• Task requirements: Return the data below exactly, but only from the line containing "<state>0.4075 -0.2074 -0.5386" through the line containing "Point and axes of", with both of those lines included.

• Given records:

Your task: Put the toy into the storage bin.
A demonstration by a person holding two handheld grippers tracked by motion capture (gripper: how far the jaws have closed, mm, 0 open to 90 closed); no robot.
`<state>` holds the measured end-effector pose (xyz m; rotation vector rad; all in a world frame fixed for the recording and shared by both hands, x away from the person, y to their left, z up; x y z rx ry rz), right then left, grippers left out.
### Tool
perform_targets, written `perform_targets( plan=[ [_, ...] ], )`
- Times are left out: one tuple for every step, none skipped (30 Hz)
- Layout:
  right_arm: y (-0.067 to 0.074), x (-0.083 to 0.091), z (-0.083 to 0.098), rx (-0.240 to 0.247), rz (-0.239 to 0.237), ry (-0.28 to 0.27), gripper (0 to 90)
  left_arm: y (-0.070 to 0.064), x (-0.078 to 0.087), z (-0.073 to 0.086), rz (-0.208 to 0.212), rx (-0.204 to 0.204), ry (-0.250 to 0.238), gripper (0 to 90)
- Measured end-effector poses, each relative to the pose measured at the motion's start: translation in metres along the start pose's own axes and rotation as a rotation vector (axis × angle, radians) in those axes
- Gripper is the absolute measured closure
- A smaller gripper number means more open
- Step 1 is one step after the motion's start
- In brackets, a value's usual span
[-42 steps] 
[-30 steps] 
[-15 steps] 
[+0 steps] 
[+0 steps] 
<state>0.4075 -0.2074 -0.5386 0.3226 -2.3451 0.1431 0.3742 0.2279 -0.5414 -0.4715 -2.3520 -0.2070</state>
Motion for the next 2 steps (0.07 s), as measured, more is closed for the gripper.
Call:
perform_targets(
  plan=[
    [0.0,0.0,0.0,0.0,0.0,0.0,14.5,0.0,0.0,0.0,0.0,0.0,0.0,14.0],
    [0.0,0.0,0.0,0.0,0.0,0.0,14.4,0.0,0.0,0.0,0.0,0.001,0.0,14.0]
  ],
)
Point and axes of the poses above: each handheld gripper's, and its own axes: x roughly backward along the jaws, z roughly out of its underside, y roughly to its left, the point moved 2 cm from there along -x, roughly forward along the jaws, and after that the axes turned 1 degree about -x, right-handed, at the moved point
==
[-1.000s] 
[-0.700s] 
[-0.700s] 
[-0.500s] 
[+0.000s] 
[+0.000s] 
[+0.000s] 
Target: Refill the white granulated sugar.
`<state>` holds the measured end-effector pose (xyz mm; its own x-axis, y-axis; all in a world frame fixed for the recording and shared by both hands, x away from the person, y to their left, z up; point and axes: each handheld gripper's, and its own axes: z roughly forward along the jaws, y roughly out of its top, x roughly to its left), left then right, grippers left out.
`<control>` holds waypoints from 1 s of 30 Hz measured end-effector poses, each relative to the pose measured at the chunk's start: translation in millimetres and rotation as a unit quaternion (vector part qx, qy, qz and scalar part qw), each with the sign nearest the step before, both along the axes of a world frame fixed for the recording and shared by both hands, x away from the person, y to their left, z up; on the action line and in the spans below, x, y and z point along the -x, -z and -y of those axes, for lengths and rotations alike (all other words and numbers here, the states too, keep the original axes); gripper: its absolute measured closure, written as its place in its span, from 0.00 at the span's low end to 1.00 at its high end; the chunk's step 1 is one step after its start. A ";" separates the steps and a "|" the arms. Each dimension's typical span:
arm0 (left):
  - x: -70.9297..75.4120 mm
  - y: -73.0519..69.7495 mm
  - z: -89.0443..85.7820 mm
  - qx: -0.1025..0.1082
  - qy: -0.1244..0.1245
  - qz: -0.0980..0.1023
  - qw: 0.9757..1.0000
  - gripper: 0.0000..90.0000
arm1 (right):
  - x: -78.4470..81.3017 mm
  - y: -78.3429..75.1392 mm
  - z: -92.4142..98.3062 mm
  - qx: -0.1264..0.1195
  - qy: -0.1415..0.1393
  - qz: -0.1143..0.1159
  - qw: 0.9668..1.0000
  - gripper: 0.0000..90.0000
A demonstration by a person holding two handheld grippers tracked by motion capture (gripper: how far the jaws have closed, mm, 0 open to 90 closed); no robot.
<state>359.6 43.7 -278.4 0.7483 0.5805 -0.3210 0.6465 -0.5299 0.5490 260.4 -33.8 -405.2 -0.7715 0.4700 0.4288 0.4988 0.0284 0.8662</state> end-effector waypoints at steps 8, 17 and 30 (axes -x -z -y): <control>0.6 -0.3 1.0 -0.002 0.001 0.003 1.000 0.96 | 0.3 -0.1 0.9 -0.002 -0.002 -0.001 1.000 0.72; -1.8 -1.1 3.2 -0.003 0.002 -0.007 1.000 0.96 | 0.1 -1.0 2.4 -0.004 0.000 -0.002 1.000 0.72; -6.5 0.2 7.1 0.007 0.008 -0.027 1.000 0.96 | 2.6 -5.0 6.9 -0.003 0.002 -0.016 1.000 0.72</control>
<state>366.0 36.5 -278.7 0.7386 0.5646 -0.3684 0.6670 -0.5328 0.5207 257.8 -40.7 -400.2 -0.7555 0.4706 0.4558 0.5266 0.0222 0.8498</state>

• Response area:
<state>0.4075 -0.2074 -0.5386 0.3226 -2.3451 0.1431 0.3742 0.2279 -0.5414 -0.4715 -2.3520 -0.2070</state>
Motion for the next 2 steps (0.07 s), as measured, more is closed for the gripper.
Call:
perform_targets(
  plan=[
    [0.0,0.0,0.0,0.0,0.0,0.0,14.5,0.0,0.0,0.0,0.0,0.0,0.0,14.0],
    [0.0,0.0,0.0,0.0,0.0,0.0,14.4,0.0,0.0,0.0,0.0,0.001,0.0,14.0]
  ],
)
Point and axes of the poses above: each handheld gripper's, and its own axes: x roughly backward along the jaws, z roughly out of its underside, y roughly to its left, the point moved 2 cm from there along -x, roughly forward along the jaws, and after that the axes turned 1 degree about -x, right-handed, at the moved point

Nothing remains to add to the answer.